第22話:小春に休日を与えますわ!
「明日は休みなさい」
夕食後。
わたくしが告げると、小春は驚いた顔をしました。
「急ですね」
「使用人にも休息は必要ですもの」
「本当に一日休んでいいんですか?」
「当然ですわ。わたくしを誰だと思っていますの?」
「分かりました。ありがとうございます」
翌朝。
小春は出かけました。
屋敷には、わたくしと橘だけ。
何の問題もありません。
「橘。

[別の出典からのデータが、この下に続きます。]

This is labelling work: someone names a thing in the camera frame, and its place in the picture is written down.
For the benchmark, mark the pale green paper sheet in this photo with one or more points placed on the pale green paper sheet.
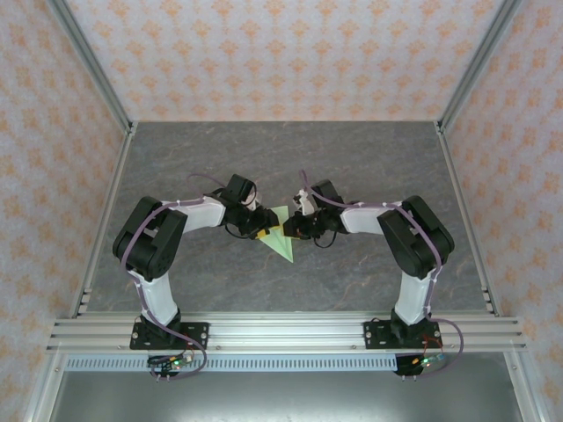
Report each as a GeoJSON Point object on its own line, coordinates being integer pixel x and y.
{"type": "Point", "coordinates": [279, 246]}

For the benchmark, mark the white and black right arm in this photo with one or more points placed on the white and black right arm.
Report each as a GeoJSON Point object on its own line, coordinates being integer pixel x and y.
{"type": "Point", "coordinates": [365, 220]}

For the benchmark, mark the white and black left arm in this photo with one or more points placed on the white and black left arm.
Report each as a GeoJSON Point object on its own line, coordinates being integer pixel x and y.
{"type": "Point", "coordinates": [198, 215]}

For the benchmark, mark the grey metal sheet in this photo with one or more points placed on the grey metal sheet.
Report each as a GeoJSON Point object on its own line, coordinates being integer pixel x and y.
{"type": "Point", "coordinates": [286, 400]}

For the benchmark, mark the aluminium cross beam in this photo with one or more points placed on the aluminium cross beam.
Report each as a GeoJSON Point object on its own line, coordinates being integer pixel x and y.
{"type": "Point", "coordinates": [286, 332]}

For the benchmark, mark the left circuit board green light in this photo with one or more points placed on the left circuit board green light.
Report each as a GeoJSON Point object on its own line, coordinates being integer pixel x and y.
{"type": "Point", "coordinates": [173, 362]}

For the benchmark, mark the circuit board green light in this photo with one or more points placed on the circuit board green light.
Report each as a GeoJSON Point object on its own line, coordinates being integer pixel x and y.
{"type": "Point", "coordinates": [426, 361]}
{"type": "Point", "coordinates": [173, 362]}

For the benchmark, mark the right circuit board green light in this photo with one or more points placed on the right circuit board green light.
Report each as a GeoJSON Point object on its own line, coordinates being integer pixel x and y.
{"type": "Point", "coordinates": [426, 361]}

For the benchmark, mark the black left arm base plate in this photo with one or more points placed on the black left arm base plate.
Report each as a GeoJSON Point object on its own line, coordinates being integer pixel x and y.
{"type": "Point", "coordinates": [198, 336]}

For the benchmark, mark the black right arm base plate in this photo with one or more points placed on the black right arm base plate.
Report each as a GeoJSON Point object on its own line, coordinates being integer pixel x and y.
{"type": "Point", "coordinates": [374, 336]}

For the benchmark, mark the aluminium table side rail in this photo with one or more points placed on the aluminium table side rail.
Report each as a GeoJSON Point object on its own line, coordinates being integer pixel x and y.
{"type": "Point", "coordinates": [467, 220]}
{"type": "Point", "coordinates": [102, 220]}

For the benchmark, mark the short aluminium frame post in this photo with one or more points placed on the short aluminium frame post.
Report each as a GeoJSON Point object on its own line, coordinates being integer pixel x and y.
{"type": "Point", "coordinates": [44, 395]}
{"type": "Point", "coordinates": [521, 395]}

紅茶を」
「修繕業者との打ち合わせがございます」
「では、わたくしが自分で淹れますの」
一時間後。
台所には、苦すぎる紅茶と焦げたパンが完成しました。
着替えようとすれば、ドレスの背中へ手が届かない。
髪を整えようとすれば、左右で形が違う。
昼食を作れば、鍋から不穏な煙が上がりました。
「小春は、いつ戻りますの?」
「夕方の予定です」
「まだ昼ですの!?」
何度も連絡しようとして、そのたびにスマートフォンを伏せました。
休ませると決めたのは、わたくしです。
呼び戻すわけにはいきません。
夕方。
玄関の扉が開く音が聞こえました。
「ただいま戻りました」
わたくしは玄関ホールへ駆けつけました。
「遅いですわ!」
「予定どおりですけど」
「屋敷の時間では遅いんですの!」
小春は、わたくしの髪と、少し焦げた袖を見ました。
「大丈夫でした?」
「完璧でしたわ」
「台所から煙の匂いがします」
「演出ですの」
「髪も片方ほどけてますよ」
「流行ですわ!」
小春は笑いながら、鞄から小さな箱を取り出しました。
「お土産です」
「わたくしに?」
「はい。お嬢様が好きそうだったので」
中には、可愛らしいリボンが入っていました。
「……悪くありませんわね」
「気に入りました?」
「使用人からの贈り物ですもの。仕方なく使って差し上げますわ」
翌朝。
わたくしは、そのリボンを髪へ付けました。